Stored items
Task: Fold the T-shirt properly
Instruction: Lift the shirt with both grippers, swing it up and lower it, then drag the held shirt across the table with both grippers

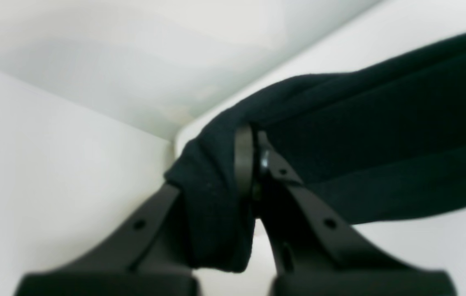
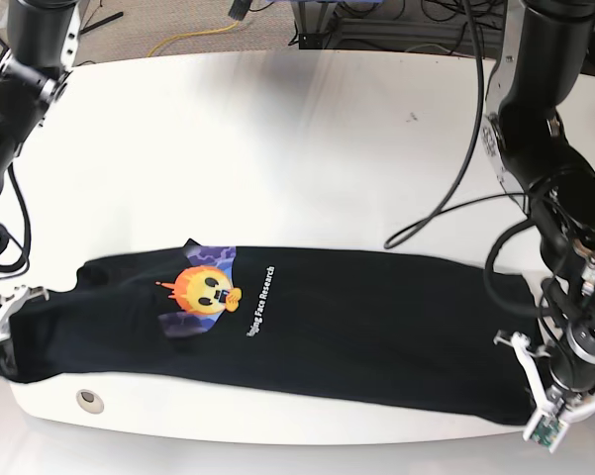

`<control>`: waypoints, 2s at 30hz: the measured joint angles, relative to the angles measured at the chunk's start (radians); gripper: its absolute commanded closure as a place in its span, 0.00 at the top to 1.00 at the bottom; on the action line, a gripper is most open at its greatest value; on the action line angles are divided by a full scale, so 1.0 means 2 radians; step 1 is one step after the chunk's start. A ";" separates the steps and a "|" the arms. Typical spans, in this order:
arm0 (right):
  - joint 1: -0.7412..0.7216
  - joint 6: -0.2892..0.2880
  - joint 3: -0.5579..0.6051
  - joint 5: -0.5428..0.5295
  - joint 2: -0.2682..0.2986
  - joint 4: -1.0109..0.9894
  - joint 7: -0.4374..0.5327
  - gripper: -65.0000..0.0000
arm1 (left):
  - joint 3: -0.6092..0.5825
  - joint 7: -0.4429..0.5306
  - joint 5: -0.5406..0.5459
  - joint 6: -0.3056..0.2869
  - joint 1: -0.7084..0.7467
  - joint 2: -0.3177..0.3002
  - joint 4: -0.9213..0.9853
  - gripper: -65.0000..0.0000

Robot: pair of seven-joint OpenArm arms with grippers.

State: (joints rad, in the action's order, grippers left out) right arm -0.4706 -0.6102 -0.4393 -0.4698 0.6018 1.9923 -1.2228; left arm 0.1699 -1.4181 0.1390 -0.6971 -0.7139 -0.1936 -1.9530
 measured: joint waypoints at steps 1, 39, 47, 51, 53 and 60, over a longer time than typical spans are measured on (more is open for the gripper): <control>0.014 -0.001 -0.008 -0.006 -0.005 -0.001 -0.003 0.00 | 0.000 0.001 0.002 0.000 0.010 0.000 -0.002 0.01; 0.478 0.004 -0.225 -0.198 -0.184 -0.005 -0.033 0.00 | 0.108 0.098 -0.002 0.000 0.627 -0.001 -0.021 0.00; 0.492 0.004 -0.225 -0.199 -0.198 -0.005 -0.031 0.00 | 0.109 0.097 0.000 0.000 0.627 0.002 -0.021 0.00; 0.483 0.004 -0.223 -0.199 -0.204 -0.005 -0.031 0.00 | 0.109 0.096 -0.002 -0.001 0.609 0.003 -0.021 0.00; 0.467 0.004 -0.222 -0.196 -0.206 -0.006 -0.033 0.00 | 0.110 0.098 -0.002 0.000 0.584 0.002 -0.020 0.00; 0.391 0.007 -0.196 -0.160 -0.206 -0.040 -0.025 0.00 | 0.102 0.098 -0.009 -0.001 0.487 0.024 -0.012 0.00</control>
State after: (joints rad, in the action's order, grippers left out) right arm 0.3111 -0.5953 -0.8314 -0.7902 0.1905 1.9121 -1.2724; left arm 0.3733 -1.2217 0.1207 -0.6983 0.2607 -0.1455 -1.9762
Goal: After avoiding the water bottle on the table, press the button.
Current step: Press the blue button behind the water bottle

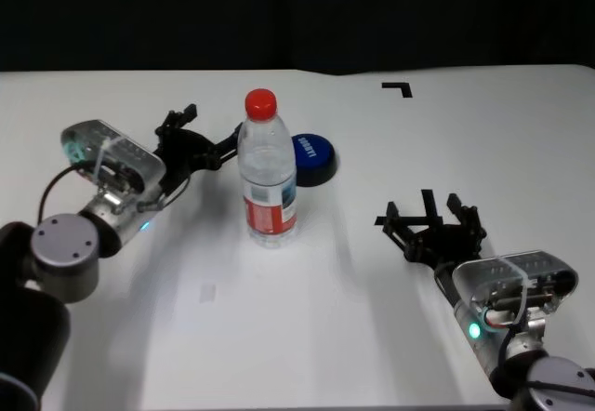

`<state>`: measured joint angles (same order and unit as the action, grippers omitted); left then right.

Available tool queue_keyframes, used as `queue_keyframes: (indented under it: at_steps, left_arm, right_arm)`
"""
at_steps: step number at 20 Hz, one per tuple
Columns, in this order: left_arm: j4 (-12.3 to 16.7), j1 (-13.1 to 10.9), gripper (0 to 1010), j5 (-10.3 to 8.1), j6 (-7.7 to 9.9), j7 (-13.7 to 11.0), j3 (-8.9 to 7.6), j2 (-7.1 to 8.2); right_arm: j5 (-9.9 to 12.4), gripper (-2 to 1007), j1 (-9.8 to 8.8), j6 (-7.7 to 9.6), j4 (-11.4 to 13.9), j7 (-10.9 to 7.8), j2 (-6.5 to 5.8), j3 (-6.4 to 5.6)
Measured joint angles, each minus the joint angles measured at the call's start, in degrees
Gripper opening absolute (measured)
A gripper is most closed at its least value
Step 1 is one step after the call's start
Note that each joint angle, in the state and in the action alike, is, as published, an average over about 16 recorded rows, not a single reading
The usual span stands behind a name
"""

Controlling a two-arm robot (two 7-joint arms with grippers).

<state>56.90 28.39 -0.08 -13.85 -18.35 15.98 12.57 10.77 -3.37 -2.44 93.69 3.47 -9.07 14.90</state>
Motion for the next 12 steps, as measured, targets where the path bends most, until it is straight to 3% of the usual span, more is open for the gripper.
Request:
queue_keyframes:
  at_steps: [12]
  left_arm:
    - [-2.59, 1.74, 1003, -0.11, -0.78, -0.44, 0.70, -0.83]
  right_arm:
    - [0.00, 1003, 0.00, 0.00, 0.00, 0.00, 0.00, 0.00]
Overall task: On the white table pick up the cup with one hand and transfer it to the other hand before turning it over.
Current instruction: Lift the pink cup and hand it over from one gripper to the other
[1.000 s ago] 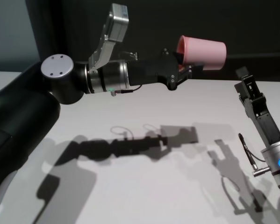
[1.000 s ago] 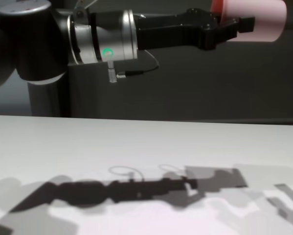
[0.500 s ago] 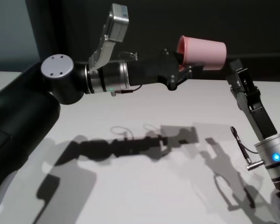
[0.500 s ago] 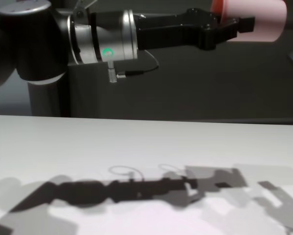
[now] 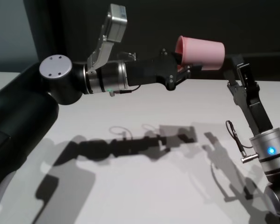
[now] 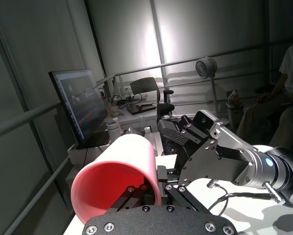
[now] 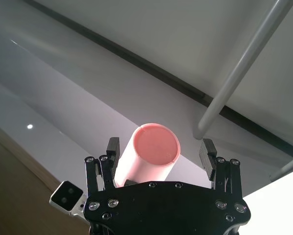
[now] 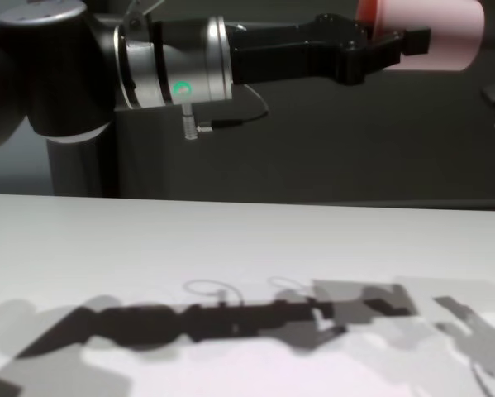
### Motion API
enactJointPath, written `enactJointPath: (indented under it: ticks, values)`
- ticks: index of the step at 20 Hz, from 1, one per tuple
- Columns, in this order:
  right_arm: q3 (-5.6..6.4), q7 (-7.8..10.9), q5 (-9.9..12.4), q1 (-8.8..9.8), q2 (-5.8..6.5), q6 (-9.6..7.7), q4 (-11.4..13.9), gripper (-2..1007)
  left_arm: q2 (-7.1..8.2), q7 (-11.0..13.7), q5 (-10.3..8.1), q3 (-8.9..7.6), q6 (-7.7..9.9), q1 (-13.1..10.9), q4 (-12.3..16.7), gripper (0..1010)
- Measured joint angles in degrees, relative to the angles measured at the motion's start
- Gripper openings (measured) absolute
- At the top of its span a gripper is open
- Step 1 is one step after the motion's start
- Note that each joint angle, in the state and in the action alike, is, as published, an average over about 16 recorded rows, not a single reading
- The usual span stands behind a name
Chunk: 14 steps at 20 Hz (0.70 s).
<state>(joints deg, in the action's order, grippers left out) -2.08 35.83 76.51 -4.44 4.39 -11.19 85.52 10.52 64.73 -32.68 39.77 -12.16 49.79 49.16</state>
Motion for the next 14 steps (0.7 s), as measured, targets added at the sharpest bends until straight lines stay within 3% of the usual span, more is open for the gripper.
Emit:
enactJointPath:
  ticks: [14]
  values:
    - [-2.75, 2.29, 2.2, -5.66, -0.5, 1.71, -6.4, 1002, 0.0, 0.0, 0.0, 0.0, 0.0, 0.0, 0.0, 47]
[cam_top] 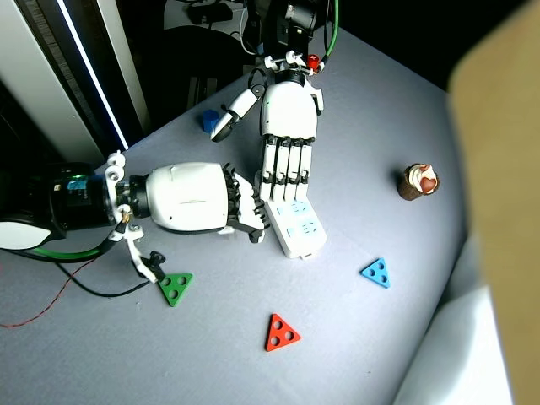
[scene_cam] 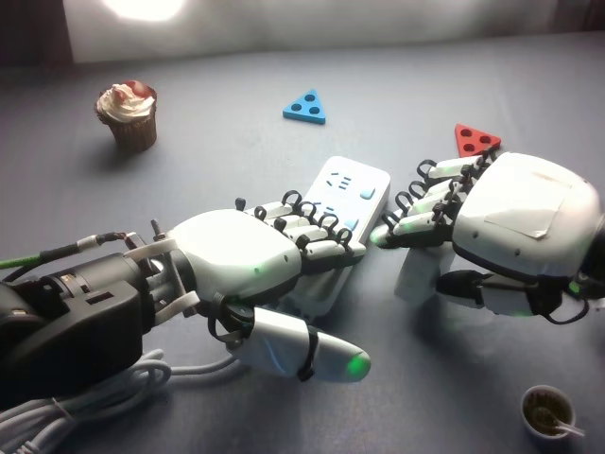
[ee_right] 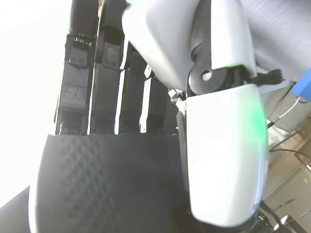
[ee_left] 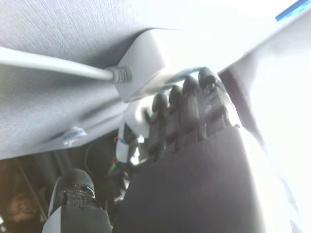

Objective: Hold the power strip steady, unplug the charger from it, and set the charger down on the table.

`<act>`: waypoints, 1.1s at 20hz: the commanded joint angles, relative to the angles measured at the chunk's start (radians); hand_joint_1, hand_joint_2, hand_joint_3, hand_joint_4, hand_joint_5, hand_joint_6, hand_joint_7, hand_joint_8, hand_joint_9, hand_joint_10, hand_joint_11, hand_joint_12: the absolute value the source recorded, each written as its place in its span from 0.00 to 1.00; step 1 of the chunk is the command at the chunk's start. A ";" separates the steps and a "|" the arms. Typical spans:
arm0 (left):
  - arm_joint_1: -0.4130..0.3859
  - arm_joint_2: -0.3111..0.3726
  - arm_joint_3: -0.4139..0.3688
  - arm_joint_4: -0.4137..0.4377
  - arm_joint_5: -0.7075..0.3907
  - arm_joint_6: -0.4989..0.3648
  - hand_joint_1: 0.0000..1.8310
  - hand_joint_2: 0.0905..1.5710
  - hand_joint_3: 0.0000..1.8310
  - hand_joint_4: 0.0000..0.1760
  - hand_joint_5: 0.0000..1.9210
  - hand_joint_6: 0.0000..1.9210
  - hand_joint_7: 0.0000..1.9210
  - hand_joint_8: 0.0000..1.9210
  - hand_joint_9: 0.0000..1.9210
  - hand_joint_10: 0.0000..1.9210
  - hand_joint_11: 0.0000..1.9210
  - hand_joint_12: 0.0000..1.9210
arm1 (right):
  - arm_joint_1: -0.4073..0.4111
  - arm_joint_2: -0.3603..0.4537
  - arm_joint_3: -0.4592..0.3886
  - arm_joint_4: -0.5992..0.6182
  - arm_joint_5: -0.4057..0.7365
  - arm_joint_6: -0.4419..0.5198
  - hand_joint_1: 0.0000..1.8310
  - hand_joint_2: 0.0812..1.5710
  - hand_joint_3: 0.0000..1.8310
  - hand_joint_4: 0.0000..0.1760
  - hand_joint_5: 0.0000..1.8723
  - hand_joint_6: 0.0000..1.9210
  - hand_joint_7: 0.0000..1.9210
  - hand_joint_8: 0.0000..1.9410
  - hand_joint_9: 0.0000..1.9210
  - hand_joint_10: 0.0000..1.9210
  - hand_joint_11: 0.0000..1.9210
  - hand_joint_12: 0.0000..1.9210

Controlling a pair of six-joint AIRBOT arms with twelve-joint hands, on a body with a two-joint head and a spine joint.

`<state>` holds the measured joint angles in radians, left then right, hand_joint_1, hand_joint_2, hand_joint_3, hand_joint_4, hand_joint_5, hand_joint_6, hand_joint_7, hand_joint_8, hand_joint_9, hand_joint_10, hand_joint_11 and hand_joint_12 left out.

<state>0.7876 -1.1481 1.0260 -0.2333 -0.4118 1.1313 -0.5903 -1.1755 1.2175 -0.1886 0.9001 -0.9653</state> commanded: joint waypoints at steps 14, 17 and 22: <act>-0.035 0.018 -0.013 -0.010 -0.045 0.014 0.00 0.61 0.00 0.00 0.08 0.00 0.08 0.00 0.07 0.00 0.02 0.12 | -0.010 0.304 -0.426 0.366 0.083 0.298 0.43 0.57 0.00 0.00 0.10 0.00 0.12 0.00 0.12 0.00 0.04 0.24; -0.086 0.049 -0.025 -0.010 -0.017 0.032 0.00 0.61 0.00 0.00 0.07 0.00 0.07 0.00 0.06 0.00 0.01 0.12 | -0.047 0.386 -0.493 0.369 0.090 0.488 0.40 0.56 0.00 0.00 0.11 0.00 0.13 0.00 0.12 0.00 0.02 0.26; -0.187 0.106 -0.062 -0.011 0.032 0.047 0.00 0.61 0.00 0.00 0.08 0.00 0.08 0.00 0.07 0.00 0.02 0.12 | -0.110 0.414 -0.508 0.295 0.224 0.594 0.37 0.56 0.00 0.00 0.12 0.00 0.13 0.00 0.13 0.00 0.02 0.32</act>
<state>0.6025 -1.0428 0.9604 -0.2501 -0.2913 1.1782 -0.7219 -0.7677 0.7116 0.0990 0.9718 -0.3878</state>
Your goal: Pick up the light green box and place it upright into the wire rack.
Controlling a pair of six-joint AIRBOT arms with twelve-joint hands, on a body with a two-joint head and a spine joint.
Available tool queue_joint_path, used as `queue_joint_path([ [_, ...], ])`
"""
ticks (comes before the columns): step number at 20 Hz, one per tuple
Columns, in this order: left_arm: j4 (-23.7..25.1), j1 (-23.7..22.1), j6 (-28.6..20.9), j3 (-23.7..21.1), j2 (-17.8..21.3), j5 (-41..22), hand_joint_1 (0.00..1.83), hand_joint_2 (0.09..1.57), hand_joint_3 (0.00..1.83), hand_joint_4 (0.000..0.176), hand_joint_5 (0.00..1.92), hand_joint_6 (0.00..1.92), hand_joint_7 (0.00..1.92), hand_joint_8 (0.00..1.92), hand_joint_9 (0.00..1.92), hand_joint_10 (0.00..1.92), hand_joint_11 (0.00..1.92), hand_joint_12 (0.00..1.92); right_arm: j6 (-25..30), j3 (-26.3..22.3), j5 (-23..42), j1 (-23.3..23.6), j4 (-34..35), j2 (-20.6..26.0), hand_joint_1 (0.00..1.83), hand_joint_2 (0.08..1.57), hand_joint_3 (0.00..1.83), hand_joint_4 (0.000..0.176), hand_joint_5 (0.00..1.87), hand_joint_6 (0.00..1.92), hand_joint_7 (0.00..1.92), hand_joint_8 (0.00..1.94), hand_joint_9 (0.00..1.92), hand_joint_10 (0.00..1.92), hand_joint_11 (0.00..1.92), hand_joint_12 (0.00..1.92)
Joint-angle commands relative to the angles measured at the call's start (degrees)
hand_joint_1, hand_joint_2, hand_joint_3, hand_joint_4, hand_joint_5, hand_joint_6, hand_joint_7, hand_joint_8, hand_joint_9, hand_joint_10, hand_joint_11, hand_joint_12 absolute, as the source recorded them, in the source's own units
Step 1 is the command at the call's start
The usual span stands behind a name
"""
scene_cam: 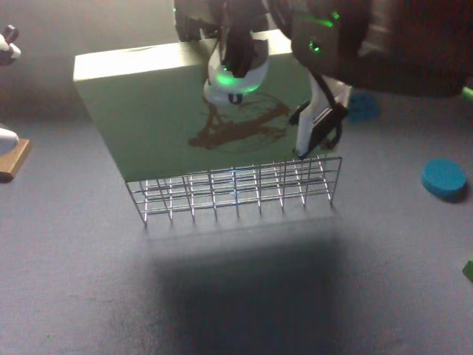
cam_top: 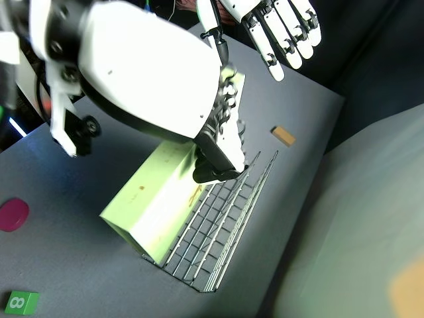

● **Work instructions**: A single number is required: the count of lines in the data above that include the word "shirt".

● **Response area**: 2